I could have been (i wasent really) the one copying it from 32V, i evolved it for SMP and it happens to be identical to sys V in 2 or 3 lines that weren't in the original algorithm, and in places where IT WAS HELPLESS not to happen...

COULDNT USL OR NOVELL HAVE COPYED IT WHEN IT WAS DEVELOPED FOR SGI SYSTEMS ?

IMHO, "WE" WILL NEVER KNOW IT REALLY!

In Linux it sliped the copyright notice, so what, it dosent make it illegal copying to the point of erasing that code. Why not just incert the proper copyright notice...

Is SCO task to prove precedence, wich they cant, because in such a trivial piece of code they would already have showned black on white evidence...

IN THE SAKE OF THE THRUE, is Linux/OSS community task not to get paranoid, in matters that in my belive they can not prove with "TOTAL EXACTNESS" !

The Linux/OSS is making SCO & Ma$ter win it's FUD, by excess of solicitude

HOW GOOD THOSE SCO & Ma$ter FUD BASTARDS ARE, HEIM ?


Yes, there is a problem

Posted Aug 22, 2003 13:28 UTC (Fri) by ccchips (guest, #3222) [Link]

I say we simply take the high moral ground:

1. We don't steal code.
2. Code thieves will not be welcome.
3. IF SCO has been wronged, we'll fix it. *IF*.
4. This does not give SCO any excuse to: (1) cry "conspiracy, (2) disparge the Linux community, (3) disparage the GPL.
5. (and this is most important,) Make sure everyone is aware that there is a certain amount of obscurity here. Caldera was involved with Linux, so was SGI, IBM, Hewlett-Packard, and others.
6. Caldera's behavior WRT their copyrights and how they were being enforced or not *counts.* If anyone at Caldera knew about any of this and looked the other way, it *counts.* And if Caldera staff were shuffling code back and forth between Linux and proprietary UNIX, with no regard for the GPL, thinking neither of us would care as long as they were helping LInux, that counts, also.

Yes, there is a problem

Posted Aug 22, 2003 13:05 UTC (Fri) by urulokion (guest, #14350) [Link]

"(I don't know if the judge's comment:
> Consequently, I find that Plaintiff has failed to
> demonstrate a likelihood that it can successfully defend its
> copyright in 32V.
is binding in subsequent court cases,..."

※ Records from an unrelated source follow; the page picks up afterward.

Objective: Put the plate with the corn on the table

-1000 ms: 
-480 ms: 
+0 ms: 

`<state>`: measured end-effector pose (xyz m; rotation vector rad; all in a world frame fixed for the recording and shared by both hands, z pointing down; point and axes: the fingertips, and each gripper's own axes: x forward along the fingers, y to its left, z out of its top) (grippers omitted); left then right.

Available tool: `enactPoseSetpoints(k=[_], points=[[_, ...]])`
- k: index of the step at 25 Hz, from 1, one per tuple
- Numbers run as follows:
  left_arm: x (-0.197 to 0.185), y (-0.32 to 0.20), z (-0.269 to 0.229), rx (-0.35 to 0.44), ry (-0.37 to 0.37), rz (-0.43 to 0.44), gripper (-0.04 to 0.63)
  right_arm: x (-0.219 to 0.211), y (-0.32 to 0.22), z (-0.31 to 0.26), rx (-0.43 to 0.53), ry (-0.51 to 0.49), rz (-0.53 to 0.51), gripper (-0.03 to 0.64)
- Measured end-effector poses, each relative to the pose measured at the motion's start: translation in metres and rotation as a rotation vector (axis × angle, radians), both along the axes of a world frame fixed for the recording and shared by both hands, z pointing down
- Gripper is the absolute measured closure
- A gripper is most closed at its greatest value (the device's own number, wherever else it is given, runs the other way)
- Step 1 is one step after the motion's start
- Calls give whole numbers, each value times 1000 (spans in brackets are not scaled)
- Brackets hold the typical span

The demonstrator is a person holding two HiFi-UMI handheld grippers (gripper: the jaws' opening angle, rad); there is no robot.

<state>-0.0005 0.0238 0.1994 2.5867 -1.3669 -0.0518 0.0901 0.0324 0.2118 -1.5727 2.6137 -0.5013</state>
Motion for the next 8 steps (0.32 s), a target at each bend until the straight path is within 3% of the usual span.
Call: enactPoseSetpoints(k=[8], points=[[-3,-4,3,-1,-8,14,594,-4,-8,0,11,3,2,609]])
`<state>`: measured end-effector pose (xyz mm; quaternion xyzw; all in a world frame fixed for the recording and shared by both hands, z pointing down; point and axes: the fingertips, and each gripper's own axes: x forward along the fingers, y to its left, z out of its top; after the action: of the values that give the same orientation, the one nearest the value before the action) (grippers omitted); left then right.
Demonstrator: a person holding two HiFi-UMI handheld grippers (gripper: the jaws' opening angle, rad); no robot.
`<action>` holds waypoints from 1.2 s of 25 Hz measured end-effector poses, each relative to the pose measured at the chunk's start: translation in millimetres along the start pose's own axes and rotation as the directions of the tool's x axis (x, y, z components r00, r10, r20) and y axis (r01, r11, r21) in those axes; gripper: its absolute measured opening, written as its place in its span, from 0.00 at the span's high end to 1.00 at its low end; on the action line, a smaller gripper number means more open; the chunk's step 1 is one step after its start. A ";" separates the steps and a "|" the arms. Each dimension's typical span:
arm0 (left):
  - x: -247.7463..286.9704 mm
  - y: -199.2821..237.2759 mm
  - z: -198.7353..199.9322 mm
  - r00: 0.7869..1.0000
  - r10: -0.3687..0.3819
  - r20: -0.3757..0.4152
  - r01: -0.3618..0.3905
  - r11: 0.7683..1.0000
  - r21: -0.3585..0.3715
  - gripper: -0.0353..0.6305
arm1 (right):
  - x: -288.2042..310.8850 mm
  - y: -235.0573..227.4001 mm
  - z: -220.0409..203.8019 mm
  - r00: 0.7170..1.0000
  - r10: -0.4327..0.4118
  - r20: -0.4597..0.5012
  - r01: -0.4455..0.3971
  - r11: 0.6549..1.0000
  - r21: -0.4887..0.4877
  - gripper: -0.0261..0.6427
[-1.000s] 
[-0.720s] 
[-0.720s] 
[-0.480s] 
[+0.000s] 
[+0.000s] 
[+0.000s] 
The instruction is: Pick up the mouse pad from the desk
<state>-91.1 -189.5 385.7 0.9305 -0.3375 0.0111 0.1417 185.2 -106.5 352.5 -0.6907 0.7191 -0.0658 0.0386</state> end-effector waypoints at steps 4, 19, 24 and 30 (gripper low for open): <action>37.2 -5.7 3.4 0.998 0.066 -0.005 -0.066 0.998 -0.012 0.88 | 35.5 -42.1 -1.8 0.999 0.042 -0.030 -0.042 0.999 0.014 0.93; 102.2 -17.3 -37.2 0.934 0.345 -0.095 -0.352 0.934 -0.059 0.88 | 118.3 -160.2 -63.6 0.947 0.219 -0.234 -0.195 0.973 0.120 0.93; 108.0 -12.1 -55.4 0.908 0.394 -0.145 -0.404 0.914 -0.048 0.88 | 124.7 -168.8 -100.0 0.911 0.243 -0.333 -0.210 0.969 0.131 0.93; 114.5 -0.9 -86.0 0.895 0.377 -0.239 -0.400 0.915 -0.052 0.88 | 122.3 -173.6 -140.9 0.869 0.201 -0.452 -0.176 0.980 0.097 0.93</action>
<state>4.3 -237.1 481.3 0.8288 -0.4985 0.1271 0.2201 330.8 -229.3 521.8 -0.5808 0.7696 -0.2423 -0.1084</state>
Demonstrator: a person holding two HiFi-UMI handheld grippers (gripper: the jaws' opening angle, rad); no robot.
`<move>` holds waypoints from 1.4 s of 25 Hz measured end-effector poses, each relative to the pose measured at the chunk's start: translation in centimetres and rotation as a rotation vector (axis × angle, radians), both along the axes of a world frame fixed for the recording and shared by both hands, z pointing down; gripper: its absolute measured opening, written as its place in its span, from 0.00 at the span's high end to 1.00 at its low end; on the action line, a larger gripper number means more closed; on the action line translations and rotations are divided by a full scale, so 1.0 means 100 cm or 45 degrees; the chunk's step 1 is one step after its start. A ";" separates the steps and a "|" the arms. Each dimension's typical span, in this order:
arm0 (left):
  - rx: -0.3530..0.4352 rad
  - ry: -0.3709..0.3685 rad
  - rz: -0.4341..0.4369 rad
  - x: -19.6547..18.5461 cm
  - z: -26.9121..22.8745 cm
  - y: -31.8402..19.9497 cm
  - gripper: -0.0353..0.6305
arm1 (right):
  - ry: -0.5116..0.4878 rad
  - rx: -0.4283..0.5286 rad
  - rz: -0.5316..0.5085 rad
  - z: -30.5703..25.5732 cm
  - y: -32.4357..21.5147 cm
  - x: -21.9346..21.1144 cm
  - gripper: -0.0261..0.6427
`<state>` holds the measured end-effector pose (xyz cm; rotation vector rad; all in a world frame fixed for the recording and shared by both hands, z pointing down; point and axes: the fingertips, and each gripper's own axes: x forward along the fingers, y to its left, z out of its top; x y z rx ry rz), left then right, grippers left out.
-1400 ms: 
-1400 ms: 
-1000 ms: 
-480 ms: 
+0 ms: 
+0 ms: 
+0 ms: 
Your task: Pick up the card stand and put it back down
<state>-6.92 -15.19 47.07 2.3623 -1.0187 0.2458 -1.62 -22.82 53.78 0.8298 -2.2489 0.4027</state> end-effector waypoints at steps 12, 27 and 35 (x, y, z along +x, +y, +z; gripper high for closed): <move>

After reading a bit more about the judges comment, it's all but binding.

The V32 source code was widely published without a copyright statement. This had the potential for losing copyright protection. But copyright law has a number of tests and legal remedies that could be applied to prevent the lose of copyright. Among then are a test of only being published only in small amounts and/or a closed group, or by registering a copyright within 5 years of the date of first publication.

None of the legal remedies where followed, and all of the legal tests the that applied failed. So if the Juedge were to rule on it he most likely would have rules against the Plantiff.

The judge didn't have to rule on on it because USL and BSD, Inc., et al. reached an out of court settlement.

Maybe SCO had a point

Posted Aug 21, 2003 20:33 UTC (Thu) by rfunk (subscriber, #4054) [Link]

I think Eric's diff makes things quite unclear.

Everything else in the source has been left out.